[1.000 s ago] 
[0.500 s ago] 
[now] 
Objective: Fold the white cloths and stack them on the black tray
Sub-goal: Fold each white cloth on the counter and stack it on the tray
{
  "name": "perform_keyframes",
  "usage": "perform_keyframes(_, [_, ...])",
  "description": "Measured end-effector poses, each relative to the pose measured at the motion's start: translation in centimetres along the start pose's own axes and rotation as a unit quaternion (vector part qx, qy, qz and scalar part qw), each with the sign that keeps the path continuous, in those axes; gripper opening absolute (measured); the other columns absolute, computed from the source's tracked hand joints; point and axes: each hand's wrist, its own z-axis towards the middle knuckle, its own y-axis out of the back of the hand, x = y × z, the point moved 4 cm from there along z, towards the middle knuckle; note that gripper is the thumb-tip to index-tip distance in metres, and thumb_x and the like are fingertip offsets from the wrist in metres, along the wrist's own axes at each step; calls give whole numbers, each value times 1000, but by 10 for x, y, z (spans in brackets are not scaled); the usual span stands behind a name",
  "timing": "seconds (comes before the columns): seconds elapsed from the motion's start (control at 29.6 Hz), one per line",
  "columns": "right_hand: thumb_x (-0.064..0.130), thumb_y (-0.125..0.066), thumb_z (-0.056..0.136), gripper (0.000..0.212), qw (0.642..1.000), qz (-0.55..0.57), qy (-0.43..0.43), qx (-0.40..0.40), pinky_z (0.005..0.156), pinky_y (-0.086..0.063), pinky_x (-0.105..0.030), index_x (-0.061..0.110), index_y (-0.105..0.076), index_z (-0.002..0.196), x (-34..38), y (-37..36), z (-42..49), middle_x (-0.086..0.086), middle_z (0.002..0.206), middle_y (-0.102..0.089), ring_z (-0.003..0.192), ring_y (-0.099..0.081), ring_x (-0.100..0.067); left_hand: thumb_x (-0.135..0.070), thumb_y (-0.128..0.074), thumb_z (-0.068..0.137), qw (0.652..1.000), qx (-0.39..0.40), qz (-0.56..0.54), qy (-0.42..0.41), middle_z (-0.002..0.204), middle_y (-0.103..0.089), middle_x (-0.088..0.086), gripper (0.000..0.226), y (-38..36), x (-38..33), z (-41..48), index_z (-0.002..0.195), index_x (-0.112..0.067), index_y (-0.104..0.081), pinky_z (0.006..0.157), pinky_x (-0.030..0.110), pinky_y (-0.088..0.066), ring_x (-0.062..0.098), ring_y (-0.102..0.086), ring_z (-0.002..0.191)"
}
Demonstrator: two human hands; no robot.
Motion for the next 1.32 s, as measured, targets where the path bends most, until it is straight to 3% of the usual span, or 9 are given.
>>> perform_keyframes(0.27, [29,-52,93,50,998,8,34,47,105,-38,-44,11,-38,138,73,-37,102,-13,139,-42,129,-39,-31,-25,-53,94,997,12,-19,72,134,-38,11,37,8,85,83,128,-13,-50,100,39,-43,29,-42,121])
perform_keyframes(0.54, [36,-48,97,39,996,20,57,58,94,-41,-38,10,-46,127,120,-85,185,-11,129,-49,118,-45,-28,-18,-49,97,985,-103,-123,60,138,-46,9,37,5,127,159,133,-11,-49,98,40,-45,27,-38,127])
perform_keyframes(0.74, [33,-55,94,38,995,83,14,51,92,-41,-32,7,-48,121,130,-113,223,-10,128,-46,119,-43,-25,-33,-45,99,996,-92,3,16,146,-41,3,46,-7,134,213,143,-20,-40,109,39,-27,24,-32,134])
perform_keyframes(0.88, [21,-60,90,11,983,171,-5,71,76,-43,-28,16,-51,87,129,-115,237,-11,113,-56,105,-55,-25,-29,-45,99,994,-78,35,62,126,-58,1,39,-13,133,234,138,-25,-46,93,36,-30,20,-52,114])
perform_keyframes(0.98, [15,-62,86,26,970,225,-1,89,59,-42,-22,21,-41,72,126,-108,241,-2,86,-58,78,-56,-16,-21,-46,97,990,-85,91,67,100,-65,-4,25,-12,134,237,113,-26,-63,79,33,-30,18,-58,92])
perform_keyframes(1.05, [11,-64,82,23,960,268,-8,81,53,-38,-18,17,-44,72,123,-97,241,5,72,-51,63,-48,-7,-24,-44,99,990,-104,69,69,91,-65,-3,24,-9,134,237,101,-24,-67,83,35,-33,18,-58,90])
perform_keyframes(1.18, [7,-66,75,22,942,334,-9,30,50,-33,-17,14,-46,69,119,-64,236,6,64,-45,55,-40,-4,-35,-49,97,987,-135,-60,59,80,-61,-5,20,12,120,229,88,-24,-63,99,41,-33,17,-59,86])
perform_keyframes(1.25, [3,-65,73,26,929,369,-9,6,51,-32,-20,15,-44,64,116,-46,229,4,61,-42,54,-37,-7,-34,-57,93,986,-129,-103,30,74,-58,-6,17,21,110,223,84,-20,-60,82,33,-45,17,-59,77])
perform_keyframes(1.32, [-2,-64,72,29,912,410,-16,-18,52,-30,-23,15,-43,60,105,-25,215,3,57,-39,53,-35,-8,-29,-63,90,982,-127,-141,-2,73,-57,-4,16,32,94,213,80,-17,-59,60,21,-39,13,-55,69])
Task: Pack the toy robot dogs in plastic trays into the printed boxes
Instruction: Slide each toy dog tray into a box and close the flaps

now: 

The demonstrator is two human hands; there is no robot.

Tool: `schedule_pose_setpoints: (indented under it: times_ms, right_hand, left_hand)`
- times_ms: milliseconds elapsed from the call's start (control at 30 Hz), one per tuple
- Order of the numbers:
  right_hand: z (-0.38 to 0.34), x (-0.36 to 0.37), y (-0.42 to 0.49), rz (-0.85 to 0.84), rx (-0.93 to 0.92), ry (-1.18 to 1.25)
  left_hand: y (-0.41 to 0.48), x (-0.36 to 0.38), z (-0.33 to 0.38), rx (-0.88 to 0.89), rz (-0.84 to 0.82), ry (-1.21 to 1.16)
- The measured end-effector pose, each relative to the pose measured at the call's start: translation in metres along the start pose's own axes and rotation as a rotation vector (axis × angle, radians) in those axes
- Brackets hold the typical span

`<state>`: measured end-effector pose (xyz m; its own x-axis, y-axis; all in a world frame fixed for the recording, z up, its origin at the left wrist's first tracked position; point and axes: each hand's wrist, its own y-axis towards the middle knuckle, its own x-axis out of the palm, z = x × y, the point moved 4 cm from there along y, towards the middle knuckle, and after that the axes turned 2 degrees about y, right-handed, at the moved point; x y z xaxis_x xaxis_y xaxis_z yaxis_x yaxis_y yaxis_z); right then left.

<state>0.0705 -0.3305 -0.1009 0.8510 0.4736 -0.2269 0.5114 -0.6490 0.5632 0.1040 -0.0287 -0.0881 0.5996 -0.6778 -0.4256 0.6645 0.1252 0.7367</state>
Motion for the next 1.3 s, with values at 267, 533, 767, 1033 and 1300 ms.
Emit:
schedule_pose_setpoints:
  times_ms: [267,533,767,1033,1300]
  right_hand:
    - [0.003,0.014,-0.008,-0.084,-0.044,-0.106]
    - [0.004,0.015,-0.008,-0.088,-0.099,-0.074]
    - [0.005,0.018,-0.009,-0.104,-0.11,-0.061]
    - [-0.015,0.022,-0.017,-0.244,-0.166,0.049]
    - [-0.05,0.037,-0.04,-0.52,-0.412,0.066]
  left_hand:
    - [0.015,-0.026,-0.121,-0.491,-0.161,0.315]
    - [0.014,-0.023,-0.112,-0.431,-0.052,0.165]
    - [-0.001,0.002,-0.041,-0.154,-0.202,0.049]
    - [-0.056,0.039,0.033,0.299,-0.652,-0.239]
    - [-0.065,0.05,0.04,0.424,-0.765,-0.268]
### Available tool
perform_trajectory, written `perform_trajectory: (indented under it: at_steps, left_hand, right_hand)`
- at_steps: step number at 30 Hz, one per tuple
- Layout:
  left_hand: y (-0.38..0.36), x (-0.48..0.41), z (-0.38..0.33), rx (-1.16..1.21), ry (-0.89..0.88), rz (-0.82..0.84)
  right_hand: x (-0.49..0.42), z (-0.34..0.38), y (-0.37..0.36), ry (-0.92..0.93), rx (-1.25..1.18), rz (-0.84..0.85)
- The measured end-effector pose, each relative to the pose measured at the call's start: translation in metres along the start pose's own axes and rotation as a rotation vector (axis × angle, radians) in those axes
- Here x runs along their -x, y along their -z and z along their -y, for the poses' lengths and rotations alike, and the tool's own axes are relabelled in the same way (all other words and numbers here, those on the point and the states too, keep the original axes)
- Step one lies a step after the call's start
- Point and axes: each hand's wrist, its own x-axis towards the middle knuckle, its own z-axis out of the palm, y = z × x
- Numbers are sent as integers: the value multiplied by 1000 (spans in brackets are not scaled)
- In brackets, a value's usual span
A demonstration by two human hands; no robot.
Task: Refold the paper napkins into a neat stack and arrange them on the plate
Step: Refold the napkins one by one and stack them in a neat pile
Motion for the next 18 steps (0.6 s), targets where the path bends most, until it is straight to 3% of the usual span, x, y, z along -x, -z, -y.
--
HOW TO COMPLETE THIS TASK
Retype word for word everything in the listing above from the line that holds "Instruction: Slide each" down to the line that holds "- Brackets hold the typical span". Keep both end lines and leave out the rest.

TASK SOLUTION
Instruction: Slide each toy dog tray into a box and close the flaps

now: 

The demonstrator is two human hands; there is no robot.

Tool: `schedule_pose_setpoints: (indented under it: times_ms, right_hand, left_hand)`
- times_ms: milliseconds elapsed from the call's start (control at 30 Hz), one per tuple
- Order of the numbers:
  right_hand: z (-0.38 to 0.34), x (-0.36 to 0.37), y (-0.42 to 0.49), rz (-0.85 to 0.84), rx (-0.93 to 0.92), ry (-1.18 to 1.25)
  left_hand: y (-0.41 to 0.48), x (-0.36 to 0.38), z (-0.33 to 0.38), rx (-0.88 to 0.89), rz (-0.84 to 0.82), ry (-1.21 to 1.16)
- The measured end-effector pose, each relative to the pose measured at the call's start: translation in metres along the start pose's own axes and rotation as a rotation vector (axis × angle, radians) in those axes
- Brackets hold the typical span

That covers the exercise completely.